_DATA FOR REVIEW_.

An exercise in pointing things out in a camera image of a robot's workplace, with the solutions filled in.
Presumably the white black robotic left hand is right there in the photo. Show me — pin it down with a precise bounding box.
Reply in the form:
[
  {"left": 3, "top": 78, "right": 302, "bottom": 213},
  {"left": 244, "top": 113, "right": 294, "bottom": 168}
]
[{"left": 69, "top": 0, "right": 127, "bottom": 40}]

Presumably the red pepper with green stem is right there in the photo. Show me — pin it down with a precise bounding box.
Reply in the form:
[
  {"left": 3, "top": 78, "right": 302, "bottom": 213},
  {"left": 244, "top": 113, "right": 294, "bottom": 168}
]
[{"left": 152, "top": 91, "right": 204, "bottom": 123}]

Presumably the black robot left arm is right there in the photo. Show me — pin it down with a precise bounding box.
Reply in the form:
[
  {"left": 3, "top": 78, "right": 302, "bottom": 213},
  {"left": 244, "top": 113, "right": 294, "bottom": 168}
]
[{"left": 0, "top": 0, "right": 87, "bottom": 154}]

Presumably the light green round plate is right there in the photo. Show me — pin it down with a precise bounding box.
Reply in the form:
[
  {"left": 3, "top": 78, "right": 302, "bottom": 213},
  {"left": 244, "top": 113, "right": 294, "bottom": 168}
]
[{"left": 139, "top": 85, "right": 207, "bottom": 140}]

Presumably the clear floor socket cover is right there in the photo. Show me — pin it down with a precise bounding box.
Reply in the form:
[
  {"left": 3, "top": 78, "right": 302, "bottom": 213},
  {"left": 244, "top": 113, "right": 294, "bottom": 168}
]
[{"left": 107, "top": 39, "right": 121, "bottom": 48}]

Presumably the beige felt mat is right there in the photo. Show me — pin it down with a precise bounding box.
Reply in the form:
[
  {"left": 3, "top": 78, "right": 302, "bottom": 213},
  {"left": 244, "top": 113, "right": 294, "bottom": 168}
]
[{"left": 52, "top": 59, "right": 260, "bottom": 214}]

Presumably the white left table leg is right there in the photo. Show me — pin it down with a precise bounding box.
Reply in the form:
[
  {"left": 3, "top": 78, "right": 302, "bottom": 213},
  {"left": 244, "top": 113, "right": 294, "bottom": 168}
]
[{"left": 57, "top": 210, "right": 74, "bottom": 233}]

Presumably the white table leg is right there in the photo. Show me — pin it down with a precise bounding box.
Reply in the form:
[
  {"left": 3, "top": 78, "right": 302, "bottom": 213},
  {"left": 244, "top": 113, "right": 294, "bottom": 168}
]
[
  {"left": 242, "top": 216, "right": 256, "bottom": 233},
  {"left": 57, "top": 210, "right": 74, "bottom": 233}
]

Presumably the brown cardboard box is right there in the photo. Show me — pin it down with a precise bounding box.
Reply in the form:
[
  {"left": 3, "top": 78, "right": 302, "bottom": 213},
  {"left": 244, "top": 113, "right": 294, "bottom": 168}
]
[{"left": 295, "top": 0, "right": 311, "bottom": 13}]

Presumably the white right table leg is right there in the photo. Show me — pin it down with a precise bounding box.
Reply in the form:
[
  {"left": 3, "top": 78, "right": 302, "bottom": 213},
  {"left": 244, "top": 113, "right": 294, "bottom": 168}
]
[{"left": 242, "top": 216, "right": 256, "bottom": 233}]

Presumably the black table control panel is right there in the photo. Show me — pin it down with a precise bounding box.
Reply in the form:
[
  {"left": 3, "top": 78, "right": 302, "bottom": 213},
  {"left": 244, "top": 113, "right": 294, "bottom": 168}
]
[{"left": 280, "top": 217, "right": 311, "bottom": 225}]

_WHAT TO WORK ON_. Report every line containing the word "green" from the listing above.

_PROBLEM SOLUTION_.
Presumably the red pepper with green stem is right there in the photo. Show me — pin it down with a precise bounding box.
Presumably the light green round plate is right there in the photo. Show me — pin it down with a precise bounding box.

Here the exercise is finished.